Die überproportionale Ausgabenentwicklung des Krankengelds (zwischen 2006 und 2014 von 5,7 auf 10,6 Milliarden Euro) bildete den Anlass für den Gutachtenauftrag des Bundesministers für Gesundheit. Im Rahmen dieses Auftrags hat der Sachverständigenrat die Ausgabenentwicklung des Krankengelds analysiert und kommt zum Ergebnis: Die Zunahme der krankengeldberechtigten Versicherten, das Wachstum der entgeltabhängigen individuellen Zahlbeträge bzw. des Entgeltausgleichs sowie die im Zeitablauf erfolgte Veränderung von Alter und Geschlecht erklären zusammen etwa die Hälfte der durchschnittlichen jährlichen Wachstumsrate der Ausgaben für Krankengeld.
Der Sachverständigenrat sieht die Notwendigkeit der Verbesserung der gesundheitlichen Versorgung Betroffener, weist aber auch darauf hin, dass Fehlanreize bei der Inanspruchnahme von Krankengeld zu beseitigen sind. Seine Empfehlungen sind daher insbesondere:
„Die im Rahmen einer Krankschreibung festgestellte Arbeitsunfähigkeit prozentual zu differenzieren. Die Einstufung könnte dabei auf 100 %, 75 %, 50 % oder 25 % Arbeitsunfähigkeit erfolgen. Die Höhe des Krankengelds würde analog zur prozentualen Reduktion der Arbeitsfähigkeit berechnet. Die Festlegung der graduellen Arbeitsunfähigkeit sollte im Konsens mit dem Betroffenen ärztlich festgestellt und bei einer Veränderung des Gesundheitszustands angepasst werden. Gegenüber der derzeit in Deutschland praktizierten Alles-oder-nichts-Regelung (entweder „gesund“ oder zu 100 % arbeitsunfähig) ermöglicht eine differenzierte Ausgestaltung die Nutzung des verbleibenden „Restleistungsvermögens“ und vermeidet die sozialen und finanziell negativen Folgen einer unnötig verzögerten Wiedereingliederung ins Erwerbsleben.
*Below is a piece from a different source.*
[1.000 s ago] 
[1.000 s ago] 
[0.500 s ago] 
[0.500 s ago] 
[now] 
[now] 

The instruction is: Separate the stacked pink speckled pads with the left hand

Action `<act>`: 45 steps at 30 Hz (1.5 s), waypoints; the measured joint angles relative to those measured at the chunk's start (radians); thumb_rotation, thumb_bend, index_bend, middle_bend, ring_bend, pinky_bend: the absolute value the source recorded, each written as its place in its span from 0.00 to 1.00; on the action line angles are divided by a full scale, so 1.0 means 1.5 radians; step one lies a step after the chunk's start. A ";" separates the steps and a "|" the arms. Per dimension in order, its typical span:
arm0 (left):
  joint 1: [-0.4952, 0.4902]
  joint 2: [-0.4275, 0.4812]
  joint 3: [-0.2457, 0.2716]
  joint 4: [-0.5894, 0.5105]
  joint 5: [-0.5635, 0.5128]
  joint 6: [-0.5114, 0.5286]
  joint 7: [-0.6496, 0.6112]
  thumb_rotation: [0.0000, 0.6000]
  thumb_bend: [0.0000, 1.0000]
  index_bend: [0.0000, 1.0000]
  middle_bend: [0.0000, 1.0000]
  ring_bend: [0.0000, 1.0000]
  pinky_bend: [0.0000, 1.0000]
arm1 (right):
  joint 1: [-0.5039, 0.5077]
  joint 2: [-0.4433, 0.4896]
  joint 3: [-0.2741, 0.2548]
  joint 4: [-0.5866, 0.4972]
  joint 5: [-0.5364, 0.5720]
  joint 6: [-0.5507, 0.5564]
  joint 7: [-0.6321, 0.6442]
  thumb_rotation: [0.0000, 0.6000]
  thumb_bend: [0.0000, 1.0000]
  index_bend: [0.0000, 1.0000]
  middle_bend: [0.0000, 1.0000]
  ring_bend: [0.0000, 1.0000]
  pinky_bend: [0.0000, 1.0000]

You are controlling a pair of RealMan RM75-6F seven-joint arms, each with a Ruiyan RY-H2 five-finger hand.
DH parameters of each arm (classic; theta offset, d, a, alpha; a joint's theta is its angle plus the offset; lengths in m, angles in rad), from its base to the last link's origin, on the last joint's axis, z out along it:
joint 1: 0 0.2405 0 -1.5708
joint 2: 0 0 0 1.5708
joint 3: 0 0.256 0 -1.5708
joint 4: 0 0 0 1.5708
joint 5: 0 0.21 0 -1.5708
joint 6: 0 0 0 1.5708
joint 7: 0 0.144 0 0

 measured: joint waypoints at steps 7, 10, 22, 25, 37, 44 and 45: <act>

Bei psychischen Erkrankungen (zweithäufigste Grund für Arbeitsunfähigkeit in Deutschland) soll die Bedarfsplanung die tatsächlich erbrachten Psychotherapiestunden der gegenwärtigen Kassensitze abbilden.
Der Zugang zu psychotherapeutischer Versorgung, u. a. durch eine Akutsprechstunde und die Koordinierung der Behandlungswege und Therapieangebote in der psychiatrisch-psychotherapeutischen Versorgung sollte verbessert werden.